■ **Dataset records**:
--- --- ---

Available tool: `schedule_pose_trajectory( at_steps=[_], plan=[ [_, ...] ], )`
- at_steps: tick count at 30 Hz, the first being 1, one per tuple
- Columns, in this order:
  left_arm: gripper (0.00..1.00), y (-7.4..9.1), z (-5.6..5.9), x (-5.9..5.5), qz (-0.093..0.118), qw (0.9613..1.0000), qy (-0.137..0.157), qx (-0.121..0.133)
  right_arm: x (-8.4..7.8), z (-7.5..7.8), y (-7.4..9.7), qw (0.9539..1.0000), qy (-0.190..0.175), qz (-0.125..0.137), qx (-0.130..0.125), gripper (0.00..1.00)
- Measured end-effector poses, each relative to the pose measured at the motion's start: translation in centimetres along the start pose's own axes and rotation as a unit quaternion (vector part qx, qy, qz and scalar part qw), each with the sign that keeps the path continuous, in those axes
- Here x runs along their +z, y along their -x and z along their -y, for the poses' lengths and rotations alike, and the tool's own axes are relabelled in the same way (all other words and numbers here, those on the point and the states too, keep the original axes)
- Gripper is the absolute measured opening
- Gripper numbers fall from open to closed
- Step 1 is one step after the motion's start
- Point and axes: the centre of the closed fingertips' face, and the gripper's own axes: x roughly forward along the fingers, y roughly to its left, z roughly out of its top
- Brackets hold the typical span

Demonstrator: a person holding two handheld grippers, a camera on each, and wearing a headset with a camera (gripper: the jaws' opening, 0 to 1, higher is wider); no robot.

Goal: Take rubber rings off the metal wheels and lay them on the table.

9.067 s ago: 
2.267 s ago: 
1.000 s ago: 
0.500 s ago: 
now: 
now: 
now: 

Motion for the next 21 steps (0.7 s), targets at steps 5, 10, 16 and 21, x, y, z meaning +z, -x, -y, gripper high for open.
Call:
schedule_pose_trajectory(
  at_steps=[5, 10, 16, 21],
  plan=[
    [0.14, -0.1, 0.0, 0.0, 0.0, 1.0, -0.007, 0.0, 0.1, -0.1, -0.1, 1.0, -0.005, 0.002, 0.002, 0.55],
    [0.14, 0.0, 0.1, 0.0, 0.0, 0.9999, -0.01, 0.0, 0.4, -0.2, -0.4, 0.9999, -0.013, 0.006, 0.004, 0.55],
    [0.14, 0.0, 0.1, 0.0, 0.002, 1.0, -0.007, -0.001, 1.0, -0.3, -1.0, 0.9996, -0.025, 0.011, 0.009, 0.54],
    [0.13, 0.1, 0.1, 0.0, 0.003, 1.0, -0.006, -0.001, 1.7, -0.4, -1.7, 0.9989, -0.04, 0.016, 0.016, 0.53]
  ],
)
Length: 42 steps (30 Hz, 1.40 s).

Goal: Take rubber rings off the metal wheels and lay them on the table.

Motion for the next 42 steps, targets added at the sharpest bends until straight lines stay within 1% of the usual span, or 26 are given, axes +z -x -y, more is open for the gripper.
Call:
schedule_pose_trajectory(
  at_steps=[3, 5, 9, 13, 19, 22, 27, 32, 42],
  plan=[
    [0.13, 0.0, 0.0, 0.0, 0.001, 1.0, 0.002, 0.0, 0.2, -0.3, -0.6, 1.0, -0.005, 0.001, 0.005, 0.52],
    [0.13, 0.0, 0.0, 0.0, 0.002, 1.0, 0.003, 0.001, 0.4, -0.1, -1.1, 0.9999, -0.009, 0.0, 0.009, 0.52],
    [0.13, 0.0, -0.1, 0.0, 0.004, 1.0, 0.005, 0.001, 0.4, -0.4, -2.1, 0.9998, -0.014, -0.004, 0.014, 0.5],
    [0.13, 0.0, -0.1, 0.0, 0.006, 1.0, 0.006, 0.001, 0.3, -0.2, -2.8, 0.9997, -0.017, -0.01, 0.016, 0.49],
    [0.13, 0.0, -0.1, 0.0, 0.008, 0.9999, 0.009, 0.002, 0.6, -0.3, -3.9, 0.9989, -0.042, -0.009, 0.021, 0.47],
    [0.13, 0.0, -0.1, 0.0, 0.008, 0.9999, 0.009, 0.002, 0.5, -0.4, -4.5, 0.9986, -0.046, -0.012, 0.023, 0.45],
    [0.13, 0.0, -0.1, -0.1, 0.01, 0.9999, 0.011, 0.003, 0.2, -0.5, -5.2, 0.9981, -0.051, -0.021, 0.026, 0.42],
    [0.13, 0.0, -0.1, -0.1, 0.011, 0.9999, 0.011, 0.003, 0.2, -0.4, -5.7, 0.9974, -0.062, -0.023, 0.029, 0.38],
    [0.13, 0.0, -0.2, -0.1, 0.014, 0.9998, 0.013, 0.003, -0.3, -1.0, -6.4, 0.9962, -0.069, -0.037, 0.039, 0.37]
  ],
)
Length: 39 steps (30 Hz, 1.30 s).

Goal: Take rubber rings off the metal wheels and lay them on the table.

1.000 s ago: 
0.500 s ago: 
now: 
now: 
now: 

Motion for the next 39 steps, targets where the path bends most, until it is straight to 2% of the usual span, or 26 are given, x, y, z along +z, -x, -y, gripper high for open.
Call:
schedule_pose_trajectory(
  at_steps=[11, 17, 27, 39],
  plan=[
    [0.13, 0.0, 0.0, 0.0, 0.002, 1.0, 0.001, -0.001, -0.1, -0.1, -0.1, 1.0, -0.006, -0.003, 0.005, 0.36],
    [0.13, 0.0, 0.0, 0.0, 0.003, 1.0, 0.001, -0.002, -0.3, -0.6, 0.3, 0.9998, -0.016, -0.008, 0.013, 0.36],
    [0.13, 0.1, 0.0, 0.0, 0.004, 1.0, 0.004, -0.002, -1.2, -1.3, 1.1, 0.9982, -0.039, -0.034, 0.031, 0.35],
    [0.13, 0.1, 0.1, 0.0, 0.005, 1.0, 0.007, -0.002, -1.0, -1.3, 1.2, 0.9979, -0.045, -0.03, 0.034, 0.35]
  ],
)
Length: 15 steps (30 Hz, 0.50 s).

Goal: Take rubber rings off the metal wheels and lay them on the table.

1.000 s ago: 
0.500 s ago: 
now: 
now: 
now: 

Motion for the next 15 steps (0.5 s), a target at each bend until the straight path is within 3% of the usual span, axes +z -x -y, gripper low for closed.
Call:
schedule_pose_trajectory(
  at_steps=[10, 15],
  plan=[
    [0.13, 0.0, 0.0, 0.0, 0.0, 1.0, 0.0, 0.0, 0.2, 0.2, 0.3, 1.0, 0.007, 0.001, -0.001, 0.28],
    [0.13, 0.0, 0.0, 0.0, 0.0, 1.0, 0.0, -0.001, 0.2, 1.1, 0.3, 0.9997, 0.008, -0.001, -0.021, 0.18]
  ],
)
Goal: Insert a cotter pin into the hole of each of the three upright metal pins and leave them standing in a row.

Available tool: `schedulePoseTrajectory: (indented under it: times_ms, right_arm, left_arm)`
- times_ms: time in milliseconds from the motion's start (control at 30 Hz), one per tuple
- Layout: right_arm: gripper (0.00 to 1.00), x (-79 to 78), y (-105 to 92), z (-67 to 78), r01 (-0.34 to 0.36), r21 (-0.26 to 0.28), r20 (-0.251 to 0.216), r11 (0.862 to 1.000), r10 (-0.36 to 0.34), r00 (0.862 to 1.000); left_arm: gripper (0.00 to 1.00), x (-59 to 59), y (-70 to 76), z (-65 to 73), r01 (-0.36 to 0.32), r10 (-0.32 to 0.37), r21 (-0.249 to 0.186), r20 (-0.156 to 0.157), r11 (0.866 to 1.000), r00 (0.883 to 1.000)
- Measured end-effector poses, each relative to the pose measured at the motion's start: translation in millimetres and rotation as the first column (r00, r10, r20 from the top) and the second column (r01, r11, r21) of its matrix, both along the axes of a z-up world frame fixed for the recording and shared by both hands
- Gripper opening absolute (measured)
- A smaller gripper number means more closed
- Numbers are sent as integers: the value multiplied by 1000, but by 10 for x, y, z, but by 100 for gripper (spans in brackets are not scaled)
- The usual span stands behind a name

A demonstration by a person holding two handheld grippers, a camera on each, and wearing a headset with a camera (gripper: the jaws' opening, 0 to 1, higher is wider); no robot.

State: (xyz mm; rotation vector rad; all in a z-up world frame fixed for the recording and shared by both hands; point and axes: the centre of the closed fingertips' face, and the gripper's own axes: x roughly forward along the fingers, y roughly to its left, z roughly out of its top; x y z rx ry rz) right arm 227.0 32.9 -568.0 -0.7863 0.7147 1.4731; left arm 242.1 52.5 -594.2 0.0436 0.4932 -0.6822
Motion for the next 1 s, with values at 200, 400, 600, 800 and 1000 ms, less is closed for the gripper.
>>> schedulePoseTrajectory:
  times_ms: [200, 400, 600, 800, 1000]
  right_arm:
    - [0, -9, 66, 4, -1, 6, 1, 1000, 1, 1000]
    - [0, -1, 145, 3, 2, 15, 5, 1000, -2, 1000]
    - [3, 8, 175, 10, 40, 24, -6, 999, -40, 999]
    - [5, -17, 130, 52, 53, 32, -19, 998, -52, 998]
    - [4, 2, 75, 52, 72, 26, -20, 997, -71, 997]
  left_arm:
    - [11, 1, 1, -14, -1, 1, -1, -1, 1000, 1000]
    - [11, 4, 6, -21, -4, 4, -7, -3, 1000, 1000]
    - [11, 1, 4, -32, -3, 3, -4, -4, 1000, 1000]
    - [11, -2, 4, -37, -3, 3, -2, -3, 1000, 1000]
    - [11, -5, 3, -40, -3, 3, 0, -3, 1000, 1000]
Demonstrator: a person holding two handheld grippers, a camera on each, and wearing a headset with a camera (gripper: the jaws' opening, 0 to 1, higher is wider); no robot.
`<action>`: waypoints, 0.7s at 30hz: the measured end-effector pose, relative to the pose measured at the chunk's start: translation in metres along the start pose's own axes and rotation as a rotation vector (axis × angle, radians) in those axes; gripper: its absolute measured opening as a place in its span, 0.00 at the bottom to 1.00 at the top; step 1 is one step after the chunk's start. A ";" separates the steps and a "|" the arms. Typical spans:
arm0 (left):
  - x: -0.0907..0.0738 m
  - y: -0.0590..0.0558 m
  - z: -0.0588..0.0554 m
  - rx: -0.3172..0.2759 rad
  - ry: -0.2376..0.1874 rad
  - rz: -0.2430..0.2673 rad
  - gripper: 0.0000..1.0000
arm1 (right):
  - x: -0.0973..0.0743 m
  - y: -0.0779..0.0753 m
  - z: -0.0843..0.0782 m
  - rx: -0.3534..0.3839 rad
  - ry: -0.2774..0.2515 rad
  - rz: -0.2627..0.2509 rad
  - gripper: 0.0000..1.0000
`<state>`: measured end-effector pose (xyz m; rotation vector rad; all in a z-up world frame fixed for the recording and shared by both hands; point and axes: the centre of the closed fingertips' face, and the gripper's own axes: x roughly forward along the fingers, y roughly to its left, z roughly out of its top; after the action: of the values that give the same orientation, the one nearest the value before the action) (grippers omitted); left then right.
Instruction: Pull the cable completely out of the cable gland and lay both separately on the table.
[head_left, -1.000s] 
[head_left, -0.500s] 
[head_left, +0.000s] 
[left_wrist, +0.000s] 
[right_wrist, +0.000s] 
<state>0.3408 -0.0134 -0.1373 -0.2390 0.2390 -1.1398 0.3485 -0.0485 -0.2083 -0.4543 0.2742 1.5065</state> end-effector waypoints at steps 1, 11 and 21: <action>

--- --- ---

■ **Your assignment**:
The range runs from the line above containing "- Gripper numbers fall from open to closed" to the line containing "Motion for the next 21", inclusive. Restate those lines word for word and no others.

■ **Result of the exercise**:
- Gripper numbers fall from open to closed
- Step 1 is one step after the motion's start
- Point and axes: the centre of the closed fingertips' face, and the gripper's own axes: x roughly forward along the fingers, y roughly to its left, z roughly out of its top
- Brackets hold the typical span

Demonstrator: a person holding two handheld grippers, a camera on each, and wearing a headset with a camera (gripper: the jaws' opening, 0 to 1, higher is wider); no robot.

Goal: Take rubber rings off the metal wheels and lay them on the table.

9.067 s ago: 
2.267 s ago: 
1.000 s ago: 
0.500 s ago: 
now: 
now: 
now: 

Motion for the next 21 steps (0.7 s), targets at steps 5, 10, 16 and 21, x, y, z meaning +z, -x, -y, gripper high for open.

No additional answer is needed.